Assignment:
Below are the records; work out how many lines among them contain "white", and write nothing besides that number.

Data listing section start

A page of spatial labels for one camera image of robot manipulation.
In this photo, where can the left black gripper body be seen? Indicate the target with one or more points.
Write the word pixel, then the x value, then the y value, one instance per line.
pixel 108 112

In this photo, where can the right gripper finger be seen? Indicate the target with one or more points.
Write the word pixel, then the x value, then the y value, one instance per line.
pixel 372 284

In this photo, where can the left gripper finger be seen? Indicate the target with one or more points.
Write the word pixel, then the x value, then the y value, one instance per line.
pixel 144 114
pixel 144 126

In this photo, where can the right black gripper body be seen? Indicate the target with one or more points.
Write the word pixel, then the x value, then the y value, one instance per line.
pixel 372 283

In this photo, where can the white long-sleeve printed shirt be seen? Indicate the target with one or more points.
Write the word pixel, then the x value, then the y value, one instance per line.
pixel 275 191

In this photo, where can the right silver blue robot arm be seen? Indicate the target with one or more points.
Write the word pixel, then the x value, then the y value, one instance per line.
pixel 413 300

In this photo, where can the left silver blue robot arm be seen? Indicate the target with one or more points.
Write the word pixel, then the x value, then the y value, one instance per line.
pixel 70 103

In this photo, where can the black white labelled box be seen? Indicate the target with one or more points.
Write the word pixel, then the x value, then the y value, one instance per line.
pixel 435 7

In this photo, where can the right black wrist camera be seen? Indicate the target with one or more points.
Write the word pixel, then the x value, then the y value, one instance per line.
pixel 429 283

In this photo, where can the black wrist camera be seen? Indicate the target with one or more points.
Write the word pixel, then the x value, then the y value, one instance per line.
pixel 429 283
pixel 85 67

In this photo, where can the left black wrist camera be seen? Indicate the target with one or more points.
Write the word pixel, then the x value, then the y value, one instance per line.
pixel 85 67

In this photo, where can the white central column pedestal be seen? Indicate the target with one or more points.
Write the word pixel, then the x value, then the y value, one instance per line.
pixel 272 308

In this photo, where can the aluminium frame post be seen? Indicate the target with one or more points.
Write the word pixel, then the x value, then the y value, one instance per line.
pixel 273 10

Data listing section end
Data listing section start

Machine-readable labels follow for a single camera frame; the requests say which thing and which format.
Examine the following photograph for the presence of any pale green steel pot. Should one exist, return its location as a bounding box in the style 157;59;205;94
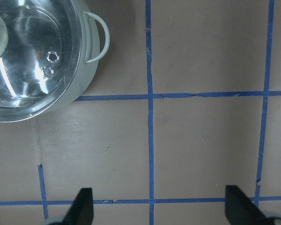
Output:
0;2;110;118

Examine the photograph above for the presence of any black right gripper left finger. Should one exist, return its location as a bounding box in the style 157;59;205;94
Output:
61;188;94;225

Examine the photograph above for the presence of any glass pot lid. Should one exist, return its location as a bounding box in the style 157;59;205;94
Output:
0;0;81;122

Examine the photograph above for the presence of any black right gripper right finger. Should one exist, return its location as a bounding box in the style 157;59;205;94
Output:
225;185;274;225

Data listing section end

Task output:
3